Would you go through the records below and copy each line with the string "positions"?

____ RECORDS FOR THE TASK

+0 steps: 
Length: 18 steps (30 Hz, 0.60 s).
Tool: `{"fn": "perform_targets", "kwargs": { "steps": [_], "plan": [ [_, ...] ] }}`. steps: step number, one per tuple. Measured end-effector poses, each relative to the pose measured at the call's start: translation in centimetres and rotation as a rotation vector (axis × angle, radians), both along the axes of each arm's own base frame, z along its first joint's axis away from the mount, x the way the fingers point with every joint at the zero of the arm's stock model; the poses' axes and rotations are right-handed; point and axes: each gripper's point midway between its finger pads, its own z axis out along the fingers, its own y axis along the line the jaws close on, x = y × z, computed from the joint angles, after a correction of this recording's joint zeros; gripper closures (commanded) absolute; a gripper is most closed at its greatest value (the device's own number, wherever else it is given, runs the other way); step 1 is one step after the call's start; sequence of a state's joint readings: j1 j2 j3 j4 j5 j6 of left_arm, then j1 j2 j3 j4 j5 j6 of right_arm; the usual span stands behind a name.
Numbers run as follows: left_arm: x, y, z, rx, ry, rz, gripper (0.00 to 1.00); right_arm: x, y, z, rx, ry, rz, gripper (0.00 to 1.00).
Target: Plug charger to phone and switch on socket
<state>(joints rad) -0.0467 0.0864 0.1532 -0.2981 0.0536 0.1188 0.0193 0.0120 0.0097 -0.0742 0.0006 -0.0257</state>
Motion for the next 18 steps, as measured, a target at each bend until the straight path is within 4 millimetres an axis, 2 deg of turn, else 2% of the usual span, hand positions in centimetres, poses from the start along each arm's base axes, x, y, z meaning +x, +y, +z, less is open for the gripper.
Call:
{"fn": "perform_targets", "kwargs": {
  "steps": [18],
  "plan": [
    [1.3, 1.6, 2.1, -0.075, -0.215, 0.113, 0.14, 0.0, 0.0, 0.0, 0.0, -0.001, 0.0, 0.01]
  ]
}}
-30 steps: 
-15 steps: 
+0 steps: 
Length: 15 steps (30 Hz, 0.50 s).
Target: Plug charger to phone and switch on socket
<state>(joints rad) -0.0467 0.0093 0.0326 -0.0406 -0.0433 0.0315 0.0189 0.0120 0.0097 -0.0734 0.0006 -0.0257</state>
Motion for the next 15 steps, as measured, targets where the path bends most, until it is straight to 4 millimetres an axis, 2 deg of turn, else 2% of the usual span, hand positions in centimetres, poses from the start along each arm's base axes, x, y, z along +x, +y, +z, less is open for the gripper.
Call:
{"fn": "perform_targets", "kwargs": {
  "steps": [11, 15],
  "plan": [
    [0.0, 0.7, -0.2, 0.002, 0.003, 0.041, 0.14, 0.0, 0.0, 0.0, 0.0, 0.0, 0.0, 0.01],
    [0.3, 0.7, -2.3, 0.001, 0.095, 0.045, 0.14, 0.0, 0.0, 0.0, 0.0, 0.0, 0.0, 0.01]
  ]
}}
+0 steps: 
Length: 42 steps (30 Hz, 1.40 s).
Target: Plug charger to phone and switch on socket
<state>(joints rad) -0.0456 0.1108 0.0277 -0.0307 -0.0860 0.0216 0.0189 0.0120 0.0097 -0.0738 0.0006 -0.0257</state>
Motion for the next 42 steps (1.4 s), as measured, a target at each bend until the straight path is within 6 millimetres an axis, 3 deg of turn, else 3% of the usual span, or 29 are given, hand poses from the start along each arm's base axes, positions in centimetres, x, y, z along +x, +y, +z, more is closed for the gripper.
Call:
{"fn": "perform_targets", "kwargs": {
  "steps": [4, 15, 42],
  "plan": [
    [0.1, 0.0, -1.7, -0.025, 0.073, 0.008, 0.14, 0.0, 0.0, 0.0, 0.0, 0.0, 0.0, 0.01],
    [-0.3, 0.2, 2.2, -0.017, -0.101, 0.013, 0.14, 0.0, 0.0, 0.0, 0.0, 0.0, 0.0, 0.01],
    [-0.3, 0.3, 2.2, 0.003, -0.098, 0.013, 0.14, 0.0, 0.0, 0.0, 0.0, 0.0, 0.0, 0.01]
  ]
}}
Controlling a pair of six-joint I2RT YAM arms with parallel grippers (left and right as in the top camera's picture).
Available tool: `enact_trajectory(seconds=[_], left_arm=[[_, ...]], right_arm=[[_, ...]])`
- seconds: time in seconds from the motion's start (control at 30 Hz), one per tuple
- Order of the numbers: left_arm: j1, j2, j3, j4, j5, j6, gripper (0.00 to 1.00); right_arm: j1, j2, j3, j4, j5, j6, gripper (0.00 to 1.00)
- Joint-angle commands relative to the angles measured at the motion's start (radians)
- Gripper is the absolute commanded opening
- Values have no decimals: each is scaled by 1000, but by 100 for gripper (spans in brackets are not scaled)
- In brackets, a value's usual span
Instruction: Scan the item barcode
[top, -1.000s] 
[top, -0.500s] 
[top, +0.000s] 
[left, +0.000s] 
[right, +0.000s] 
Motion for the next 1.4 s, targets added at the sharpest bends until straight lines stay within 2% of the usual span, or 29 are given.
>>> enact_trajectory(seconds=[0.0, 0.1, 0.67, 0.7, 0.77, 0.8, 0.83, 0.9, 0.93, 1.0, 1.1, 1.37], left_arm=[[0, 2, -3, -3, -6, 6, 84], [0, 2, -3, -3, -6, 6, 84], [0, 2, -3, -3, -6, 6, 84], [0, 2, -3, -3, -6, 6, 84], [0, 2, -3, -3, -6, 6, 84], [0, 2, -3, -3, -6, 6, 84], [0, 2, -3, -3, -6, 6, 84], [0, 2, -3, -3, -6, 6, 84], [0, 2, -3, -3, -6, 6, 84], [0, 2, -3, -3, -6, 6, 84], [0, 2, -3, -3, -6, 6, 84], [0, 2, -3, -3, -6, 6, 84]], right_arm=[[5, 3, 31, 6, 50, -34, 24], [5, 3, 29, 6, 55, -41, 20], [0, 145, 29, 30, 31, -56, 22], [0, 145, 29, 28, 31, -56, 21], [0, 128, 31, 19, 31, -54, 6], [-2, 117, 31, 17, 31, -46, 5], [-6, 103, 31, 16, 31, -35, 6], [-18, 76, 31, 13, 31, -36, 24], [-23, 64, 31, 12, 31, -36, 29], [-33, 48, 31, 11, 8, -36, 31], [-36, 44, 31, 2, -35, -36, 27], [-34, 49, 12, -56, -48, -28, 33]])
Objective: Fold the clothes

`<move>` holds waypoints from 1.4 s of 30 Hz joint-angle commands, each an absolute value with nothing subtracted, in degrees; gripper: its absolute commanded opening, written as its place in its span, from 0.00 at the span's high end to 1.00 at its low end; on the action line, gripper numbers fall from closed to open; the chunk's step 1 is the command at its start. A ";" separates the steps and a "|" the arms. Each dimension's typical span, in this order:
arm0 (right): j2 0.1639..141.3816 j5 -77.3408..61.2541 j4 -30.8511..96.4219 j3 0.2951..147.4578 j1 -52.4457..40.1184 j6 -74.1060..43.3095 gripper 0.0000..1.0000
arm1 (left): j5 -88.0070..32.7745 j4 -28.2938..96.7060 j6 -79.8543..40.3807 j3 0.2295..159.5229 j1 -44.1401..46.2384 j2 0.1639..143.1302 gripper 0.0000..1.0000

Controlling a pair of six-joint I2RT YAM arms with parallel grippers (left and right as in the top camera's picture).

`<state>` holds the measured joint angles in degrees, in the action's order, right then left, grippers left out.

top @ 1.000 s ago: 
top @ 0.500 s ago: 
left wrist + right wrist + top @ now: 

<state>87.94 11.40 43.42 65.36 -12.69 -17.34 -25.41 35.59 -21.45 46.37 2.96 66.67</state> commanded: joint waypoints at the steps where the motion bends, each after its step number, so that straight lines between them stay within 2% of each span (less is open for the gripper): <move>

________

> _ANSWER FOR THIS EXERCISE_:
Motion for the next 18 steps, as measured, a target at each bend until the straight path is within 4 millimetres an axis, 2 deg of turn, else 2% of the usual span, hand positions in centimetres, poses from the start along each arm's base axes, x, y, z meaning +x, +y, +z, less is open for the gripper.
Motion for the next 15 steps, as measured, targets where the path bends most, until it is straight to 4 millimetres an axis, 2 deg of turn, else 2% of the usual span, hand positions in centimetres, poses from the start along each arm's base axes, x, y, z along +x, +y, +z, less is open for the gripper.
Motion for the next 42 steps (1.4 s), as measured, a target at each bend until the straight path is within 6 millimetres an axis, 3 deg of turn, else 3% of the usual span, or 29 are given, hand poses from the start along each arm's base axes, positions in centimetres, x, y, z along +x, +y, +z, more is closed for the gripper.

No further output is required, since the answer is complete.